Esta misma sensación es la que ha provocado la intención de marchar sobre Moscú de Yevgueni Prigozhin, el jefe mercenario del Grupo Wagner, que el viernes se apoderó del acuartelamiento del Ejército ruso en Rostov del Don, la famosa capital de los cosacos. Que Prigozhin anunciara la noche del sábado que suspendía su avance y volvía a los cuarteles tras la mediación del presidente bielorruso no impide afirmar que este es el momento más delicado de la crisis que se inició con la invasión de Ucrania por parte de Putin.
Ahora mismo no se sabe si este ha sido el verdadero alzamiento militar o un ensayo general para probar la calidad de las fuerzas que apoyan a Putin. No se sabe si llegó a prender en otras unidades del Ejército ruso -el discurso de Putin dio a entender que sí consiguió sumar algunas unidades regulares- o terminará alentando un golpe palaciego contra el presidente dentro de unos días. Tampoco está claro en qué manos quedará el poder. Y, lo que es peor, no se sabe, por lo tanto, si las armas nucleares rusas están seguras o van a caer en quizá qué manos.
Lo cierto es que el mundo nunca había visto a Putin en una situación de tanta debilidad. Ahora tiene que hacerse cargo de la lucha en dos frentes, el de Ucrania y el de la inestabilidad interna que pone en riesgo su propia existencia física. Los preparativos defensivos de ayer no eran halagüeños. Que circulara la noticia de que había abandonado Moscú era otro signo de acobardamiento.

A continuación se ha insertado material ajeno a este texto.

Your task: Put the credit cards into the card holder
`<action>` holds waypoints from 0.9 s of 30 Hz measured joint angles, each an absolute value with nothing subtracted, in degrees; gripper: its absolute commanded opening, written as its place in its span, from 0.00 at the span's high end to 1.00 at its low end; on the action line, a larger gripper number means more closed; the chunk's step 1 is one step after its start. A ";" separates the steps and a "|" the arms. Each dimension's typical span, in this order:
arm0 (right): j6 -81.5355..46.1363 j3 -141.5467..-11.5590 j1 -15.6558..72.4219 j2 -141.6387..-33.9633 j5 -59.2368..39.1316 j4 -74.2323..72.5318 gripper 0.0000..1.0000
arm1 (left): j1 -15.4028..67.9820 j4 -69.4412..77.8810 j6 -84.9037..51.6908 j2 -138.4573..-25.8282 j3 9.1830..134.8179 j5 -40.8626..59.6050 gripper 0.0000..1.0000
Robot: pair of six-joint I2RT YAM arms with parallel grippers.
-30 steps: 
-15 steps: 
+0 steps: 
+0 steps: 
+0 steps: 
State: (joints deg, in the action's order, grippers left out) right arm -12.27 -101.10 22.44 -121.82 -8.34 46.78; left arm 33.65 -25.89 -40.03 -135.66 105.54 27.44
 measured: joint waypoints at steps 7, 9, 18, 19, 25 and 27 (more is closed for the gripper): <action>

Su discurso a la nación no sólo fue el de un tipo que desconfía de todos hasta la paranoia, sino que tenía tintes suicidas, pero no del suicida que se quita de en medio en solitario, sino del suicida terrorista que se hace volar con todos: «Repito: cualquier motín interno es una amenaza mortal para nuestro Estado, para nosotros como nación. Es un golpe contra nuestra nación, nuestra gente. Y nuestras acciones para defender a la patria de tal amenaza serán brutales.»
Como todos los dictadores, Putin está atrapado en las analogías de la historia. En su búnker, Hitler pensaba que la muerte del presidente Roosevelt sería como la de la zarina Isabel que le permitió a Federico II de Prusia, cuando ya estaba derrotado y sin salida, hacer la paz con los rusos en la Guerra de los Siete Años. El discurso de Putin del sábado está plagado de referencias históricas. La tesis de la «puñalada por la espalda» fue la que usó el nacionalismo alemán después de perder la Primera Guerra Mundial y ser sometido a la paz de Versalles. Pero también fue la tesis del nacionalismo ruso que vio como su país iniciaba aquella guerra con un zar al frente y la terminaba con el primer gobierno comunista del planeta. Hoy, mientras Prigozhin vacilaba en su cabalgata hacia Moscú, sólo hay una cosa segura: esto no terminará con una democracia en Rusia.